Mais il douta que ce fut son unique préoccupation. Il voyait la manière dont ses yeux en amande dardaient le paysage, la manière dont elle replaçait ses cheveux noirs derrière son oreille nerveusement après chaque virage.

Prendre la voiture avait toujours généré une certaine angoisse chez elle depuis l'accident qui avait emporté le père de Kas il y a maintenant douze ans de cela, et qui plus est, sur une route se situant non loin de là.

Kas lui avait proposé de prendre le train pour se rendre à Wisperia, mais elle avait farouchement refusé, souhaitant l'accompagner jusqu'au bout.

Kas était trop jeune pour se souvenir de l'accident, et même de son père, dont seulement des images éparses lui revenaient en mémoire. Mais sa mère avait toujours mis un point d'honneur à lui parler de lui. Chaque jour, elle faisait référence à ses phrases sages, à son optimisme toute épreuve et son humour tranchant dont elle répétait que Kas avait hérité. C'était comme si Kas connaissait son père, comme s'il avait toujours été là, et c'était qui le poussait à croire, lui aussi, que l'accident n'en était peut-être pas un.

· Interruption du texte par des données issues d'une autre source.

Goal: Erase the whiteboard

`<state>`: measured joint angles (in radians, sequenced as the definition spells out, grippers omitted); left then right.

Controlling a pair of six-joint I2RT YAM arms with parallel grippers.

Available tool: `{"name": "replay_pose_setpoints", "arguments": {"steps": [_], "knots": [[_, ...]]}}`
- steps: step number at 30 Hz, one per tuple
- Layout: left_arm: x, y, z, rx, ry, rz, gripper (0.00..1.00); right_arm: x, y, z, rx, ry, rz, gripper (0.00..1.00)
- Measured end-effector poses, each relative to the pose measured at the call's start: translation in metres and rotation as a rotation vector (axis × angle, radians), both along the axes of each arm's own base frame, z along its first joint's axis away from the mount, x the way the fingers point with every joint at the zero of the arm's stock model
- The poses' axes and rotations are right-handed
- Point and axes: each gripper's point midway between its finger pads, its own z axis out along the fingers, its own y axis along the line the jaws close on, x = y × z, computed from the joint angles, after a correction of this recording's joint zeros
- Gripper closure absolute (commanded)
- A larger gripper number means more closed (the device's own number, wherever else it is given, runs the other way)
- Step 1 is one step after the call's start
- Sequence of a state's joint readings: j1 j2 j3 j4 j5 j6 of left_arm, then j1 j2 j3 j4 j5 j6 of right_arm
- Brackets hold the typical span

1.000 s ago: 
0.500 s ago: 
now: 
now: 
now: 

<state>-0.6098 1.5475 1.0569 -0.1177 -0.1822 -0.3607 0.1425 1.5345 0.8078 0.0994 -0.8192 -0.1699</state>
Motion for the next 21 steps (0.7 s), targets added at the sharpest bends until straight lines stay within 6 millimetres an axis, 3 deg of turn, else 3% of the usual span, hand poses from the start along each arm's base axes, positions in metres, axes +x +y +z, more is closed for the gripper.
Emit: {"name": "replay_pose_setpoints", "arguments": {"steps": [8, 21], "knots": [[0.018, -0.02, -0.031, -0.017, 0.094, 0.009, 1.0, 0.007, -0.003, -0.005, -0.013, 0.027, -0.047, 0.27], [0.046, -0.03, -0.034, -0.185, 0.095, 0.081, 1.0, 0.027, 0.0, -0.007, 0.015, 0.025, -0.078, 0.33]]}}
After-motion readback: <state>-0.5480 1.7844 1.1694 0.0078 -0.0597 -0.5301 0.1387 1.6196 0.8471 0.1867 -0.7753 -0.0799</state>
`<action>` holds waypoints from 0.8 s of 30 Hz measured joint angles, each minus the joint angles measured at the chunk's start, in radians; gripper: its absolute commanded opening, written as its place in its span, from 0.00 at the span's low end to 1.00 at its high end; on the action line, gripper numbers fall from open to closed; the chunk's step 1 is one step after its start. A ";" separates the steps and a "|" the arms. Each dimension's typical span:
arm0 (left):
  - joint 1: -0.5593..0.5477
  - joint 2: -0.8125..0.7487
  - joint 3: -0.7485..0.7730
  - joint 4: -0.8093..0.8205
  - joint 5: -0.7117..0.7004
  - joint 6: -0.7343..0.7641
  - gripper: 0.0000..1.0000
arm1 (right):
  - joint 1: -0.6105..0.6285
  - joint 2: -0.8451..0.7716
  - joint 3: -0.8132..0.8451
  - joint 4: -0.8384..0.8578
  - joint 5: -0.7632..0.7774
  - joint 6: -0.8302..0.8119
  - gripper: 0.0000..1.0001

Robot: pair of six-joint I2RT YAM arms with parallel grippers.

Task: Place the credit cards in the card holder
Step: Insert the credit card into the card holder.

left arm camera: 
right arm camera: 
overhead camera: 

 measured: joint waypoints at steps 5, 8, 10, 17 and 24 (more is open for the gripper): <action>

Il ne se souvenait pas non plus de comment sa mère était avant. Une chose était brisé en elle, c'était certain, mais cela ne se voyait que l'espace d'une seconde, lorsqu' elle était dans ses pensées, les yeux perdus dans le vide, comme maintenant.

Bientôt, un panneau se découpa dans le brouillard. Vert et rectangulaire, des mots y étaient inscrits en une police qui se voulait accueillante. Kas peina a lire les lettres jaunes à moitié effacées.

"Wisperia, là où les oiseaux chantent"

Ironie du sort, il n'avait aperçu aucun volatile depuis un bon moment.

Il senti sa mère se détendre quelque peu lorsqu'ils entrèrent dans la ville, retrouvant la parole par la même occasion

"– Enfin." souffla-t-elle.

La faible lumière de lampadaires perçait a travers la brume, permettant de mieux apercevoir le paysage. Kas jeta un oeil aux maisons défilant par delà la vitre. C'était peut être l'effet de la météo, mais il s'attendait à un décor un peu plus sombre et folklorique, avec de vieilles bâtisses de pierre et des habitants aux cheveux blancs regardant par la fenêtre, méfiants.